Sorin Investment Management, whose name comes from Romanian word for sun, has raised $125 million from investors including family offices of Nayar and the Banga family of Caravel Group, Nayar said in an interview in Mumbai on Wednesday. The fund plans to back about 10 startups, focusing on sectors including consumer tech, fintech and software-as-a-service.
Nayar’s fund is scouting for opportunities as titans of venture investing from Tiger Global to SoftBank Group Corp. are nursing quarterly losses following the tech rout. Sequoia Capital had warned the founders of its approximately 250 portfolio companies in May that the good times are not only over for startups, there’s no indication when they’ll return.
“Startups who thought VCs were waiting with a lot of dry powder on the sidelines are proven wrong now, and this funding aberration has come as India’s startup ecosystem reached an inflection point,” said Nayar. “We will operate in that gap and will be backing companies with capital along with solid advice and global perspectives.”
Sanjay Nayar, 62, starts his own fund after spending 39 years in India’s financial circle. He was handpicked from Citigroup Inc. in 2008 by KKR’s co-founder Henry Kravis to lead the alternate asset manager’s India business. Nayar left his role as the private equity fund’s India chief executive officer in December 2020, though he continues in an advisory role at the firm.
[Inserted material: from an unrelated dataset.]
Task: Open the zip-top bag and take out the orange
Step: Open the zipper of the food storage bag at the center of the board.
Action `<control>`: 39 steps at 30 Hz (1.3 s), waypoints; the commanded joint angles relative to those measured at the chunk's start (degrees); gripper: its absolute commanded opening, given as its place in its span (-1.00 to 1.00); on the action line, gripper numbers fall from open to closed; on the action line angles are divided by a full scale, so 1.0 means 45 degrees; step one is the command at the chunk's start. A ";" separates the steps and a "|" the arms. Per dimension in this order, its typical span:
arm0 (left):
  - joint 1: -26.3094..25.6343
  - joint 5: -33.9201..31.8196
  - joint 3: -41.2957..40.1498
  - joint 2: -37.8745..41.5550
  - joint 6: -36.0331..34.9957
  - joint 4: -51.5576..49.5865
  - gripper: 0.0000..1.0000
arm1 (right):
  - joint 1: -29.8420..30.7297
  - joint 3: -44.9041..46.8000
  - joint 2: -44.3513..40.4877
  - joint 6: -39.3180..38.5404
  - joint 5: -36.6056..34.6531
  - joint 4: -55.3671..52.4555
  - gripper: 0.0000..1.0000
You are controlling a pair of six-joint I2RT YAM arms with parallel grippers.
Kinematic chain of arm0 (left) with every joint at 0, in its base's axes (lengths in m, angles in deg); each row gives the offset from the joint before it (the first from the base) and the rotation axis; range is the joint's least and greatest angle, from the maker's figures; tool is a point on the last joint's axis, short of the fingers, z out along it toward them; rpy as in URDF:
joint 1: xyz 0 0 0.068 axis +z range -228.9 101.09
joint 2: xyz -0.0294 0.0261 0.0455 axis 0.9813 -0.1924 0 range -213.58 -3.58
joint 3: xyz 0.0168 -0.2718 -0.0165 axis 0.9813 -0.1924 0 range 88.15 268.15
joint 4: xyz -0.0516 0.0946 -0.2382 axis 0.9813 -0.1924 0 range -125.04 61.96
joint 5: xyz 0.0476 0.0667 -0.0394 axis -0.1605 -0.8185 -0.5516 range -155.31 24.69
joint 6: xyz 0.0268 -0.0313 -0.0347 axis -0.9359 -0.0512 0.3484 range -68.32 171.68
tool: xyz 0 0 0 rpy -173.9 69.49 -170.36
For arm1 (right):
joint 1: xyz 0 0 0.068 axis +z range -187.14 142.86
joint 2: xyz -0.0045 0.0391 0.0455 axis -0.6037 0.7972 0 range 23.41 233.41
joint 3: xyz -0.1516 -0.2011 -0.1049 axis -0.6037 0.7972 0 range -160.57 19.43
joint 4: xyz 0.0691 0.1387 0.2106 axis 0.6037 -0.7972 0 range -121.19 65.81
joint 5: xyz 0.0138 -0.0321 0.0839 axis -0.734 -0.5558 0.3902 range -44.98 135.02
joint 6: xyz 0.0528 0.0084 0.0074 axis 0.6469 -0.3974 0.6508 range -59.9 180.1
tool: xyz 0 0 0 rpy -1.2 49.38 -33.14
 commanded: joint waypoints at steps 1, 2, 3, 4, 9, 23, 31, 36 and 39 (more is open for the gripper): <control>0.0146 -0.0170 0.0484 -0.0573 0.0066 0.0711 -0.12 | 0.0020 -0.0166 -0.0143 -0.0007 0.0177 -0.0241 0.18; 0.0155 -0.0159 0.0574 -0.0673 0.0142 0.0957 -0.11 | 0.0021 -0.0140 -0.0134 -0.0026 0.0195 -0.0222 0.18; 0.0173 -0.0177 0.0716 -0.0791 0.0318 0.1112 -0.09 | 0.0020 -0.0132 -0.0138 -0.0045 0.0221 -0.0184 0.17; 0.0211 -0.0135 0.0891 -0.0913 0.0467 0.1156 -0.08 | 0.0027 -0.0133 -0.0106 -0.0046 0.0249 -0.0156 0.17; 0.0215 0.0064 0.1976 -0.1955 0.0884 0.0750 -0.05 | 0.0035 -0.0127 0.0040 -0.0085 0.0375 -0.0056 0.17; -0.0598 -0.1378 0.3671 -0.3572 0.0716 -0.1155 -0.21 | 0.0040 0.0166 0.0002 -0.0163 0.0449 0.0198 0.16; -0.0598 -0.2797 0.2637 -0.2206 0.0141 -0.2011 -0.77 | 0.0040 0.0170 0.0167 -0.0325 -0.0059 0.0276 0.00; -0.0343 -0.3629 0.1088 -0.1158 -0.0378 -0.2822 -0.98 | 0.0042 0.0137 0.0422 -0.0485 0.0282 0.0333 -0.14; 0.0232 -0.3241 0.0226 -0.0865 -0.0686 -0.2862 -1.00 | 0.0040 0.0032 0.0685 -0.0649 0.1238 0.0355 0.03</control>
He’s also a member of the board of US-India Strategic Partnership Forum.
Nayar’s family invests in the country’s tech sector as well. It holds more than a 52% stake in Nykaa, formally known as FSN E-Commerce Ventures Ltd., an e-commerce site for beauty products founded in 2012 by his wife, Falguni Nayar. The Mumbai-listed company has a market value of about $9 billion. The family also has a more than 30% stake in fintech startup Flexiloans.
Sorin Investment has an option to scale up later and raise money from other institutional investors. The Mumbai-based fund, with its six-member team, will soon start its hunt for investment targets.
“There is a gap to be filled in the early-stage investment ecosystem in the country, and our fund will operate in that gap. We will not be rash or brash about it, but will approach it in a steady manner,” Nayar said.